From the listing below, pull out every line where the string "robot" appears.
******
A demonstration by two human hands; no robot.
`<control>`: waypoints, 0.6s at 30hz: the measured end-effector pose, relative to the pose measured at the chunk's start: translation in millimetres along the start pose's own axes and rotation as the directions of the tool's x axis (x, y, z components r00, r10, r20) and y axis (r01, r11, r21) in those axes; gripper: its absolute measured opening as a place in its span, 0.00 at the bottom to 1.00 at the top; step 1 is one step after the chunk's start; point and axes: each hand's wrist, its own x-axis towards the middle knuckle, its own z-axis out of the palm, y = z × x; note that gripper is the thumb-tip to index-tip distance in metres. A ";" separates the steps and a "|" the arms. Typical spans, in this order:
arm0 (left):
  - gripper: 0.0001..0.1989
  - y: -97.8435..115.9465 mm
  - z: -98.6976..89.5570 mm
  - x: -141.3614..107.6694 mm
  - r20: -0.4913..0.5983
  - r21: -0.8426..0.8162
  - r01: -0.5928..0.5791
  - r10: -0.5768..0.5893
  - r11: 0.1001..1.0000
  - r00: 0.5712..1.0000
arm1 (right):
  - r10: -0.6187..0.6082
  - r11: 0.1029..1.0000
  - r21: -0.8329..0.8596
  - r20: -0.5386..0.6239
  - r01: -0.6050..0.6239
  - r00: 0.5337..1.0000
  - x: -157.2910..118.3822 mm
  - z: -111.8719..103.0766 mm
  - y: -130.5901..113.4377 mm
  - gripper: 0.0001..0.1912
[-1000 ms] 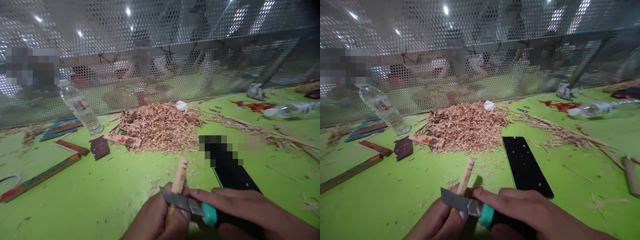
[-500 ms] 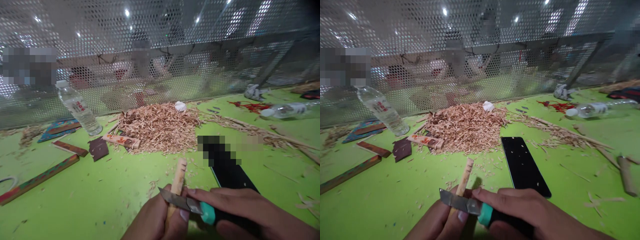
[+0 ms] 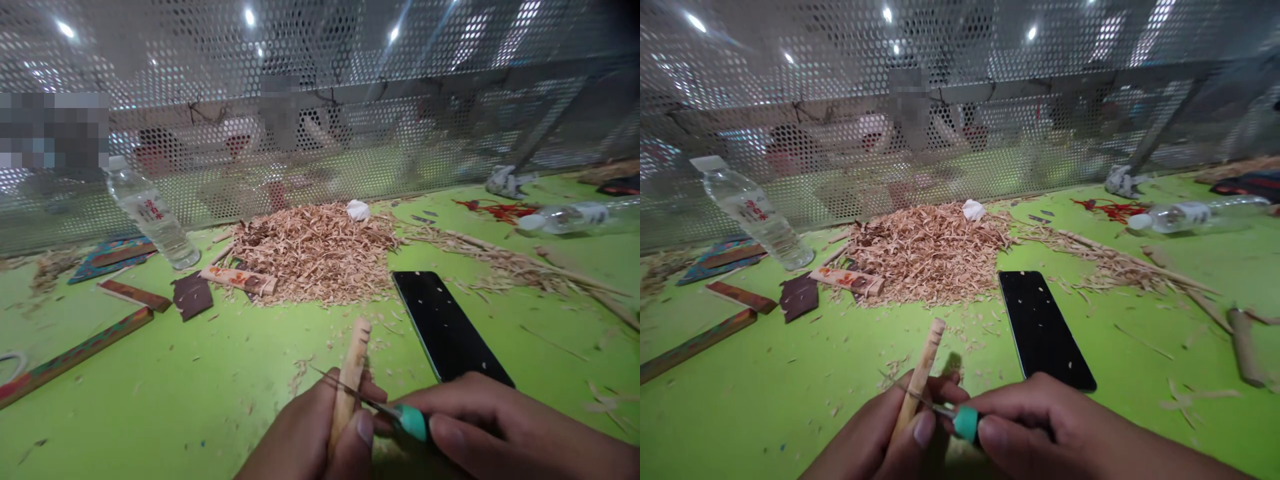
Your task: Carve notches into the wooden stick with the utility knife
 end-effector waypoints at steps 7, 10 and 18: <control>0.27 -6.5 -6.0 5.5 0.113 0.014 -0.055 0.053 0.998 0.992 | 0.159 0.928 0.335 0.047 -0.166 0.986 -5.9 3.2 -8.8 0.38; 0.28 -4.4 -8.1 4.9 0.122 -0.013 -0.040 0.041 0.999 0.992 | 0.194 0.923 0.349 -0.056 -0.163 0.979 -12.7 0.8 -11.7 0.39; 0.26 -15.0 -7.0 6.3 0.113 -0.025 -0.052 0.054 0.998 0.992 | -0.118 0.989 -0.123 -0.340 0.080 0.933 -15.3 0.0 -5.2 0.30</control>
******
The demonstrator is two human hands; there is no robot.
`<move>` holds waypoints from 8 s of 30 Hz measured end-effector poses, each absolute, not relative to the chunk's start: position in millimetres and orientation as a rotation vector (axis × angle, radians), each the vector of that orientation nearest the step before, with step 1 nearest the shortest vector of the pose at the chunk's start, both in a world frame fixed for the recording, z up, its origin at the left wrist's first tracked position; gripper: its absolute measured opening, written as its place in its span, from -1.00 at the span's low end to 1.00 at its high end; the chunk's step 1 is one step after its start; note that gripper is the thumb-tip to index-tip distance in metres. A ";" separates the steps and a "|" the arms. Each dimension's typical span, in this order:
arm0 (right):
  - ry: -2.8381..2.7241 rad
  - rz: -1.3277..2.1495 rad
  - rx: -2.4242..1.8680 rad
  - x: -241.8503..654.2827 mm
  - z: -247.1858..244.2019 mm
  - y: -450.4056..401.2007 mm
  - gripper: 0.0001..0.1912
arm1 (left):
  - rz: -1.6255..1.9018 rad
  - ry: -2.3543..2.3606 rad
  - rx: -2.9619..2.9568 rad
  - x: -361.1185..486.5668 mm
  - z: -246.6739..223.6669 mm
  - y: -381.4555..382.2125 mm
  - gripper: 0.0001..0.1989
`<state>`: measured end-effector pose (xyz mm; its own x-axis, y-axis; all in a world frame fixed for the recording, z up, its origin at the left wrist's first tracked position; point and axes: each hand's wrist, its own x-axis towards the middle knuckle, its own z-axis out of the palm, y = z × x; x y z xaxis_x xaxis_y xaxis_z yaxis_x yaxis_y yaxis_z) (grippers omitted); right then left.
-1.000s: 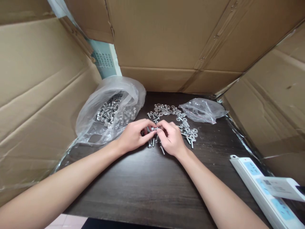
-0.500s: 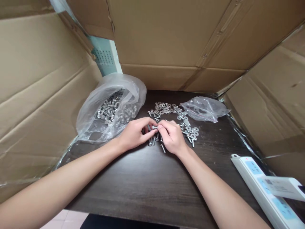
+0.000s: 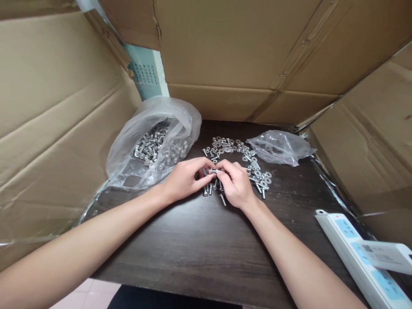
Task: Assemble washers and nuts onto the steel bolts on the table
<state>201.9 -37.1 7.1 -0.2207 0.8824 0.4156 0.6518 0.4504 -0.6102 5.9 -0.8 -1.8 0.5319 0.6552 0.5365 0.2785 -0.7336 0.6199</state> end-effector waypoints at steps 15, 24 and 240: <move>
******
RESULT OF THIS EXERCISE:
A demonstration by two human hands; no robot.
The demonstrator is two human hands; there is no robot.

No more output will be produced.